The 1929 Tasmanian floods were the most deadly floods on record in Tasmania's history. They occurred in April 1929, with 22 people were killed and 40 injured.

They became known as the "great" floods and the generosity from other states in relief funds and work was invoked for some time after.

The floods helped to prompt the construction of flood levees in Launceston, Tasmania's second-largest city and an important economic centre in the north of Tasmania.

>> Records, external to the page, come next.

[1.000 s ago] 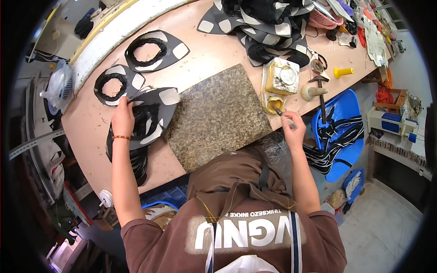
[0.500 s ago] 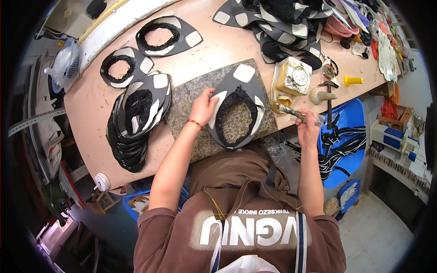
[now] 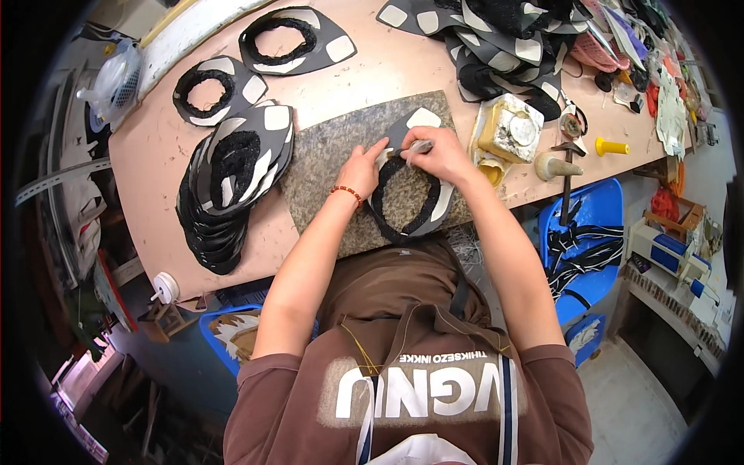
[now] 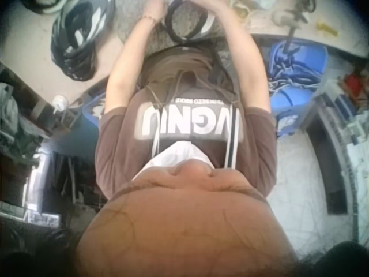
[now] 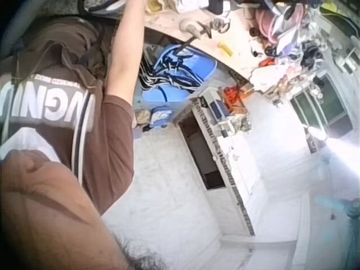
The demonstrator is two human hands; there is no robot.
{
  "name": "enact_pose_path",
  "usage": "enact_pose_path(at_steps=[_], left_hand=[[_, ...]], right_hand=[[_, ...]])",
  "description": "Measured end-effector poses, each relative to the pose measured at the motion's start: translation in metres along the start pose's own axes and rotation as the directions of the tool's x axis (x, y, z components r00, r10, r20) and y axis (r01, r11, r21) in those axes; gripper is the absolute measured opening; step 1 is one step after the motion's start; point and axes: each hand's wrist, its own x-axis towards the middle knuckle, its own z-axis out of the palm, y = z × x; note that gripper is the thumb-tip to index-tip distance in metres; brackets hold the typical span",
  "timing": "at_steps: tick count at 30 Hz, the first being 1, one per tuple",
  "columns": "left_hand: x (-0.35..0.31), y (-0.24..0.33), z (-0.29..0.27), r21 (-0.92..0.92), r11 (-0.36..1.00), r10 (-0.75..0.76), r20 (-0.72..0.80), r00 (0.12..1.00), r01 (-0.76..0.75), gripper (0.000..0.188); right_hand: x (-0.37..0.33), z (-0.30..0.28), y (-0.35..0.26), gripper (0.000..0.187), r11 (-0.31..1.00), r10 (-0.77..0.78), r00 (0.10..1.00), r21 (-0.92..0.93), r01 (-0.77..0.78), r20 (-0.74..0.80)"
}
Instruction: The recorder is applying glue to the edges and surfaces of black and white shoe upper components using a small brush.
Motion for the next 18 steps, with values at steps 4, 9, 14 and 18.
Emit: enact_pose_path(at_steps=[4, 9, 14, 18], left_hand=[[-0.002, 0.000, 0.003, 0.040, 0.999, -0.013, 0.003, 1.000, 0.013, 0.058], [-0.004, 0.008, -0.002, 0.019, 0.999, -0.051, 0.034, 0.998, 0.051, 0.056], [-0.004, 0.009, -0.004, 0.036, 0.999, -0.040, 0.045, 0.998, 0.038, 0.055], [-0.004, 0.010, -0.005, 0.034, 0.999, -0.033, 0.036, 0.999, 0.032, 0.054]], right_hand=[[-0.012, -0.025, 0.011, 0.013, 0.997, 0.033, 0.994, -0.067, -0.040, -0.103], [-0.050, -0.026, 0.022, 0.015, 0.992, -0.022, 0.984, -0.124, 0.000, -0.176], [-0.055, -0.007, 0.027, 0.014, 0.973, -0.225, 0.903, -0.127, 0.191, -0.365], [-0.069, -0.004, 0.038, 0.016, 0.937, -0.328, 0.911, -0.212, 0.279, -0.252]])
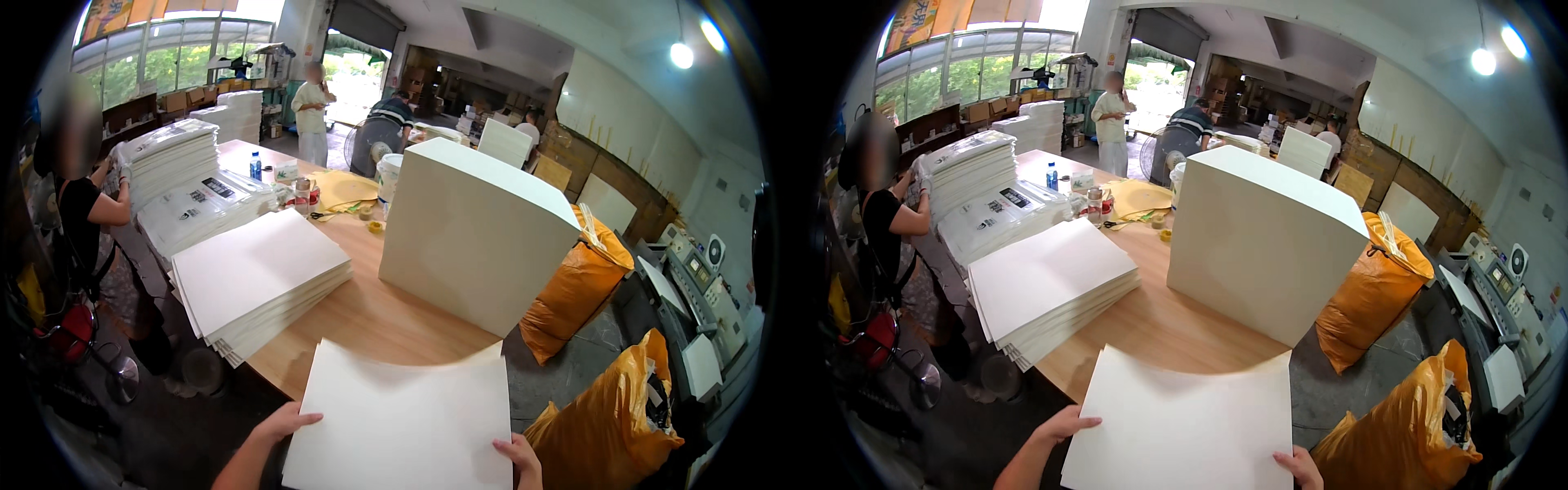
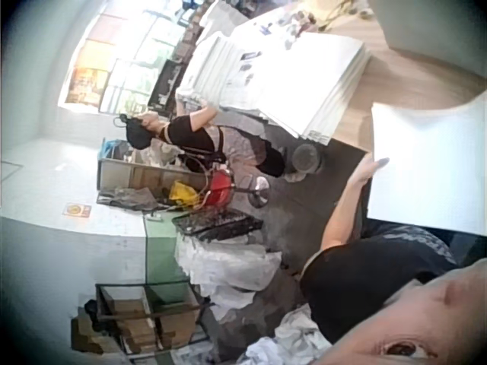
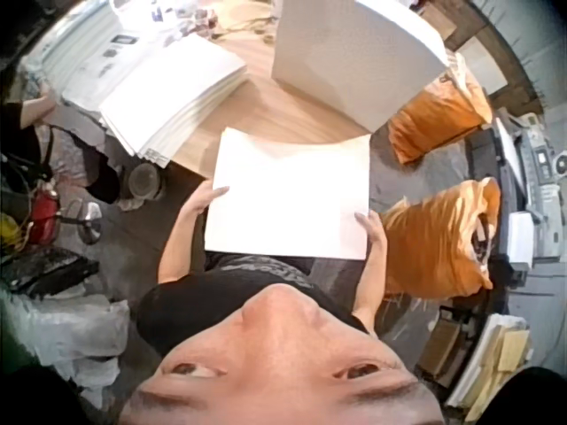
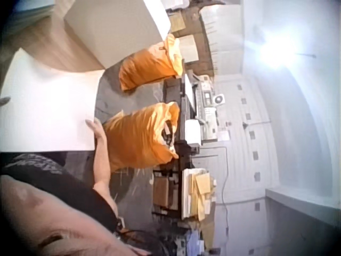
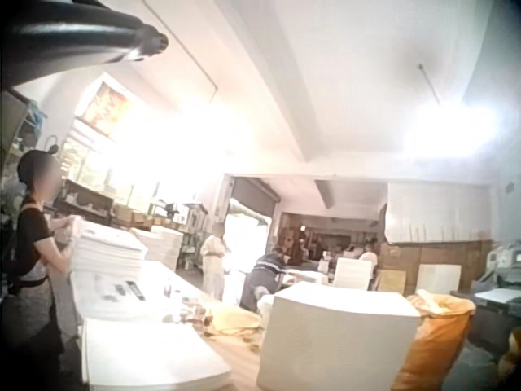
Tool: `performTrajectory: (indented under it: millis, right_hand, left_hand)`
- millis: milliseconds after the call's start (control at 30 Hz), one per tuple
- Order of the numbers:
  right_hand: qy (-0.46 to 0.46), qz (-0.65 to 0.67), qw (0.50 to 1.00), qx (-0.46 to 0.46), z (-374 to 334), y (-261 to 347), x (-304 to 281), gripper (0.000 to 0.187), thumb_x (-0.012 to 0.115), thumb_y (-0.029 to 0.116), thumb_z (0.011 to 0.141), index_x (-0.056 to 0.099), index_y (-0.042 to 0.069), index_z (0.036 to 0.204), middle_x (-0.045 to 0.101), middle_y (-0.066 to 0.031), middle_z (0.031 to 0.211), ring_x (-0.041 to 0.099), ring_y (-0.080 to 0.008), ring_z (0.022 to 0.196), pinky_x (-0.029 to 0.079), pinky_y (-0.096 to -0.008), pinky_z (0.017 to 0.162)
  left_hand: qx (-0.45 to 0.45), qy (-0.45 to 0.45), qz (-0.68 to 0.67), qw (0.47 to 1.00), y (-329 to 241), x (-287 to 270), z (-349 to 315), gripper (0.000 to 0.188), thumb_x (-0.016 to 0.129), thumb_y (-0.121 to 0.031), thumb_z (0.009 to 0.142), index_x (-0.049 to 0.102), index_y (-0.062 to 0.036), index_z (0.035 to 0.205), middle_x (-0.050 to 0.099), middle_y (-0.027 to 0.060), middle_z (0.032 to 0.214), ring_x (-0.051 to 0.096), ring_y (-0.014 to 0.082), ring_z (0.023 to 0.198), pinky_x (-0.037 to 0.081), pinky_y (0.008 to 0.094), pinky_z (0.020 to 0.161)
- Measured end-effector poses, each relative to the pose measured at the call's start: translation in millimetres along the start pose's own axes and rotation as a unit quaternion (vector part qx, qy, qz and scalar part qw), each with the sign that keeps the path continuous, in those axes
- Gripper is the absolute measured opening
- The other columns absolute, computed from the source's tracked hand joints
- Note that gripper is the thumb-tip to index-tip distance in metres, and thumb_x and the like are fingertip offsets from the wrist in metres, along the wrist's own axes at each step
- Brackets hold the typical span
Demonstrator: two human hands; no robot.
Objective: The person stacks large white paper sheets, folds the corners of the sheets to ensure alignment, and then moves a large white box onto the workspace to continue the process.
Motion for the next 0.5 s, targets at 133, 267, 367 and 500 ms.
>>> performTrajectory:
  millis: [133, 267, 367, 500]
  right_hand:
    - [-0.054, 0.076, 0.989, -0.114, 5.3, 59.6, -0.9, 0.029, 0.074, 0.013, 0.093, 0.069, -0.004, 0.116, 0.073, -0.0065, 0.104, 0.066, -0.0152, 0.095, 0.053, -0.0309, 0.085]
    - [-0.103, 0.148, 0.955, -0.237, -0.5, 85.3, -9.9, 0.022, 0.067, 0.006, 0.094, 0.068, -0.001, 0.115, 0.073, -0.0085, 0.112, 0.069, -0.0200, 0.101, 0.054, -0.0349, 0.088]
    - [-0.100, 0.182, 0.942, -0.266, 3.0, 73.1, -7.8, 0.024, 0.069, 0.003, 0.093, 0.068, -0.002, 0.116, 0.073, -0.0057, 0.108, 0.068, -0.0175, 0.098, 0.053, -0.0337, 0.088]
    - [-0.155, 0.148, 0.938, -0.272, 0.1, 62.6, 19.3, 0.039, 0.074, 0.011, 0.083, 0.064, 0.000, 0.119, 0.067, -0.0046, 0.107, 0.063, -0.0208, 0.099, 0.049, -0.0365, 0.090]
  left_hand:
    - [0.098, 0.001, -0.014, 0.995, -82.1, 4.4, 22.5, 0.034, 0.071, -0.016, 0.097, 0.067, 0.0032, 0.124, 0.072, 0.0086, 0.114, 0.066, 0.0157, 0.102, 0.053, 0.0313, 0.091]
    - [0.200, -0.029, -0.072, 0.977, -139.3, -5.8, 42.7, 0.036, 0.072, -0.016, 0.097, 0.065, 0.0021, 0.126, 0.071, 0.0088, 0.117, 0.066, 0.0163, 0.106, 0.054, 0.0316, 0.092]
    - [0.242, 0.010, -0.086, 0.966, -151.2, -5.7, 54.6, 0.038, 0.075, -0.017, 0.095, 0.065, 0.0012, 0.126, 0.070, 0.0074, 0.117, 0.066, 0.0158, 0.106, 0.053, 0.0322, 0.093]
    - [0.273, 0.022, -0.079, 0.959, -136.7, -20.7, 70.0, 0.040, 0.079, -0.015, 0.090, 0.066, 0.0004, 0.124, 0.071, 0.0061, 0.115, 0.065, 0.0156, 0.105, 0.052, 0.0330, 0.095]
Point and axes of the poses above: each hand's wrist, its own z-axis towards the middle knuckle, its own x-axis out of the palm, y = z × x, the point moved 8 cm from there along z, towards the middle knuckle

Flooding was predicted by barometers: "Barometers are now falling, due apparently to the southward movement of the depression, and further rain is to be expected, with the probable flood falls in the north-east."
A deep low-pressure cell over Victoria at 9 am, Thursday 4 April 1929 produced north-easterly winds across Tasmania. Rain intensified throughout the day, with the highest rainfall totals coming in the north-eastern corner of the state, but the effects were also felt across the north of the state directly affecting Burnie.
Hobart paper, The Mercury reporting about the flood in Derby (a north-eastern mining town) below a failed dam:
...thousands of tons of water rushed at terrific speed down the narrow gorge to the township, uprooting trees and moving boulders of many tons weight as it passed. The first warning was given, apparently by the Assistant Manager of the mine (Mr. W. A. Beamtish) as the waters came in sight, traveling at terrible speed, and so far as is known, Mr. Beamish, who is numbered among the seven men who were reported last night to be missing, was able to warn only those people who were in the mines office before it was overwhelmed, and he himself was carried away.

The floods and their impact were widely reported.